【昔話】投資をはじめた日(その3)

前回のつづき

 長くなってしまったが、タイトル通り投資をはじめた日というのは、新卒1年目の終わり頃である。冬のボーナスも入り、ようやく心置きなく株を買えるという状況になった。「いよいよ投資生活が始まるんだ、がっつり儲けてやるぞ!!」と鼻息を荒くして口座開設通知の封筒が届くのを今か今かと待っていたのを今でも覚えている。
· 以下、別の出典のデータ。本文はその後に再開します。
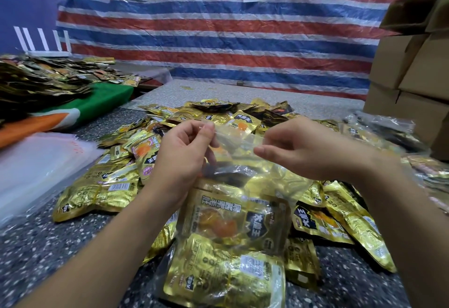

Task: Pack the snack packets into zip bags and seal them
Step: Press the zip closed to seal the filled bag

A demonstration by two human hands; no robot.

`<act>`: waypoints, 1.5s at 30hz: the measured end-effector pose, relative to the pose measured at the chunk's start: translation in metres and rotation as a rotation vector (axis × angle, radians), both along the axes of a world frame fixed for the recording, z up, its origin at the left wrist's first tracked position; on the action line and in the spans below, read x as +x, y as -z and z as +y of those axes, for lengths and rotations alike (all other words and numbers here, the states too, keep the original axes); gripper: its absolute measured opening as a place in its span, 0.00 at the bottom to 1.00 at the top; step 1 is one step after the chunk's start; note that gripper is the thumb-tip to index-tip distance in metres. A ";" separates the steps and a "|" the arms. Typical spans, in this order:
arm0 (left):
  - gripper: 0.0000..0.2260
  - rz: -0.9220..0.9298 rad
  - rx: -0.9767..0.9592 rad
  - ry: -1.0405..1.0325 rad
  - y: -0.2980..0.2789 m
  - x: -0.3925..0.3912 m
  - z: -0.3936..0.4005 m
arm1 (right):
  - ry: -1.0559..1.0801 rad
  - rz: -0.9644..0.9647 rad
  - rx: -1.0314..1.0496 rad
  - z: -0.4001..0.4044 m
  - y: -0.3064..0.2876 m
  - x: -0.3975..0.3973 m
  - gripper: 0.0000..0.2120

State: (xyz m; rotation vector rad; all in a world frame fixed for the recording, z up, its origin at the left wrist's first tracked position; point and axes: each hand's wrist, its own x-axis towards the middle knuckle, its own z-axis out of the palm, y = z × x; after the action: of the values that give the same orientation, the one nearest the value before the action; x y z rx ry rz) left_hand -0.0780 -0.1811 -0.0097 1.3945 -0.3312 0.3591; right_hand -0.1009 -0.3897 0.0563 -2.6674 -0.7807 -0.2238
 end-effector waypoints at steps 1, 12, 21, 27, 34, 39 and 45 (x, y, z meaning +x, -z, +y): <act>0.11 0.005 -0.012 0.007 -0.001 -0.001 0.000 | -0.009 -0.005 0.002 0.002 0.001 0.000 0.18; 0.08 -0.137 0.190 -0.101 0.004 -0.002 0.000 | -0.026 0.077 0.046 0.001 -0.001 -0.005 0.14; 0.08 -0.299 0.248 0.054 -0.025 -0.021 -0.016 | -0.130 0.371 0.082 0.005 -0.015 -0.021 0.19; 0.13 -0.372 0.241 0.177 -0.074 -0.037 -0.034 | -0.214 0.399 0.206 -0.017 -0.041 -0.034 0.11; 0.18 -0.161 0.238 -0.059 -0.039 -0.015 -0.029 | 0.355 0.166 0.944 -0.089 -0.040 -0.010 0.10; 0.03 -0.159 0.288 -0.194 -0.002 0.001 -0.022 | 0.544 0.209 1.640 -0.159 -0.005 0.026 0.10; 0.06 -0.068 0.295 -0.142 0.016 0.000 -0.020 | 0.785 0.428 1.852 -0.190 0.075 0.038 0.12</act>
State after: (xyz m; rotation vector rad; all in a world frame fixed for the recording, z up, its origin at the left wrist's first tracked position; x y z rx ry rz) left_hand -0.0780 -0.2015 -0.0260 1.7034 -0.3516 0.4901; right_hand -0.0628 -0.5796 -0.0191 -0.9617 0.5446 -0.3025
 そんな気持ちで口座を開設したものの、実際何を買うのかは非常に迷った。というより何を根拠に買えば良いのかがさっぱり分からなかった。もちろんPERやPBR等基本的な指標の意味は知っていたがそれだけだった。思えば小さい頃から投資に関して興味を持ってはいたものの、実際の相場に関しては何も知らなかった。例えるのなら、軍事オタクが武器だけ渡されて戦地に放り込まれたようなものだ。

 戦場で翻弄されっぱなしの株オタクは迷った挙げ句、次の2銘柄を買った。
「東京電力(9501)」と「東京建物(8804)」だ。これが私が初めて買った株である。
買った理由などはっきり言って無い。強いて言えばある程度時価総額が大きい銘柄であり、かつ前日比で大きく下げていたからだ。それだけである。
 そんな風に買った銘柄であったが、幸か不幸か購入後1週間で投資額に対して5%くらい値上がりし、そのタイミングで初めての利確した。銀行金利が年0.05%(当時)のご時世に1週間で5%。投資の素人が有頂天にならないわけが無かった。当時の年齢は20代前半であったが、実際やっている事や思考は「投資をはじめた日(その1)」で書いた通り小学生の頃のそれであった。
 その後も、含み益が出たら売り、大きく下げた大型株を買うという事を繰り返していた。こんな風でも大きなマイナスにはならなかった。今にして思えばこれが非常に良くなかった。

 そんな調子も長くは続かなかった。なぜならこれが2008年上半期の出来事だからである。